As Ballard and Gharty are rushed to surgery, Giardello declares all-out war on the Mahoney crime organization, resulting in a series of arrests and raids. In one raid, Georgia Rae is found dead, killed by her own panicked employees. When one fleeing suspect aims his weapon at Pembleton, Frank draws his Glock as well, but hesitates long enough for the perp to fire a shot. Tim Bayliss shoves Pembleton out of the way, and is hit by the bullet intended for Pembleton.

Meanwhile, Terri Stivers tells Giardello about her suspicions that this entire sequence of events is somehow the result of Luther Mahoney's shooting last year by Mike Kellerman, so Giardello orders Falsone and Pembleton to question Kellerman about the shooting. Not believing the official reports of the incident, the two assume that Mahoney was unarmed and that Lewis planted his gun, an accusation which outrages Kellerman. Based on Kellerman's body language, Pembleton realizes Luther was armed, but that his gun was lowered when Kellerman shot him, and thus the shooting can not be justified under "imminent danger". Kellerman admits to the truth of the shooting and angrily hands his badge to Pembleton, who refuses to look him in the eye. Having already turned his gun over to Falsone as per departmental procedure when the questioning began, Kellerman later has a private talk with Lewis and asks to borrow his gun and be left alone for a moment. Lewis refuses this request.

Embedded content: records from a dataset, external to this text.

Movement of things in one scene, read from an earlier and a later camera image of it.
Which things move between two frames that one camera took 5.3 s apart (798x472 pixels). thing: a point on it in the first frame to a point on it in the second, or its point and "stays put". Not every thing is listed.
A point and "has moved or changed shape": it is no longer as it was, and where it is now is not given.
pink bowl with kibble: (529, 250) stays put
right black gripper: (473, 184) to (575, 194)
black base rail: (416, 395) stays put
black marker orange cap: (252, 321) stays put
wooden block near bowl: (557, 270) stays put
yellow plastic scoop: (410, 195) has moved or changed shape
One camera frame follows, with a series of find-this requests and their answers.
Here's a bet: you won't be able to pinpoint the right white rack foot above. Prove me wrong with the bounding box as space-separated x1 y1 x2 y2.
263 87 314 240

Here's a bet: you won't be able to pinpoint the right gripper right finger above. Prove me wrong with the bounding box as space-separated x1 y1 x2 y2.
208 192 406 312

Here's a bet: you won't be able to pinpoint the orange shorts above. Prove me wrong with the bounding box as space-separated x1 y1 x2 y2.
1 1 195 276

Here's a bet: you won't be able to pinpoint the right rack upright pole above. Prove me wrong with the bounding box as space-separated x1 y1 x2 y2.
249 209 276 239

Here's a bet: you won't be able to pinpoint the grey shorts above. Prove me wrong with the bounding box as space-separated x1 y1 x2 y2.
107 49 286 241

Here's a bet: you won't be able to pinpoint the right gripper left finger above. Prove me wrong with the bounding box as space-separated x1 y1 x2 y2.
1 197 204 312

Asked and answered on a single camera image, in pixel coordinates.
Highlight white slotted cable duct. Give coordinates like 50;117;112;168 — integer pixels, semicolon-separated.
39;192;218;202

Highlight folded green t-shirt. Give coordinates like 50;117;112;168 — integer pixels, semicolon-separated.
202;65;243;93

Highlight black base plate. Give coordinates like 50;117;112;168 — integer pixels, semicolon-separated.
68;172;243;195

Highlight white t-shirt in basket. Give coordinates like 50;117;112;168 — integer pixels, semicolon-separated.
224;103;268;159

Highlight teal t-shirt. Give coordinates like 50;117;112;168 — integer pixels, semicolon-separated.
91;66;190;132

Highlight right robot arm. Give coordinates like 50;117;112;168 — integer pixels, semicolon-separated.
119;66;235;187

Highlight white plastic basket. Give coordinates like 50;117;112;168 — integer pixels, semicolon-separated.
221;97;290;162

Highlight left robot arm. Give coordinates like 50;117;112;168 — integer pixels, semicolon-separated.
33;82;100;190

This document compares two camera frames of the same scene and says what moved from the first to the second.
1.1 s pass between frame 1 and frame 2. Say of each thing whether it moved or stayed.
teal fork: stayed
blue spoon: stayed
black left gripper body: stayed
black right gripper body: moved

Giardello offers Kellerman two options. He can stay on the job and face a jury trial over the shooting; regardless of the outcome, though, he, Lewis, and Stivers (who were all on the scene) will certainly be fired once their false reports come to light. On the other hand, if Kellerman resigns immediately, then Giardello will consider the matter closed and the other two detectives can keep their jobs.

Giardello and Pembleton visit Bayliss in the hospital. Pembleton, who in the past had repeatedly expressed disdain for both friendship and God, breaks down and prays to God that his friend's life be spared. Motivated by guilt and worry over Bayliss' shooting, the strain of interrogating Kellerman, and his own moral outrage that corrupt detectives have been allowed to escape punishment, Pembleton hands in his badge and resigns.

In the final scene, Kellerman drunkenly confronts an irate customer at a bar, reflexively saying that he is a cop and opening his jacket to display the badge and gun clipped to his belt. They are no longer there, reminding him that he too has resigned, and his face floods with shame and regret as the customer laughs at him.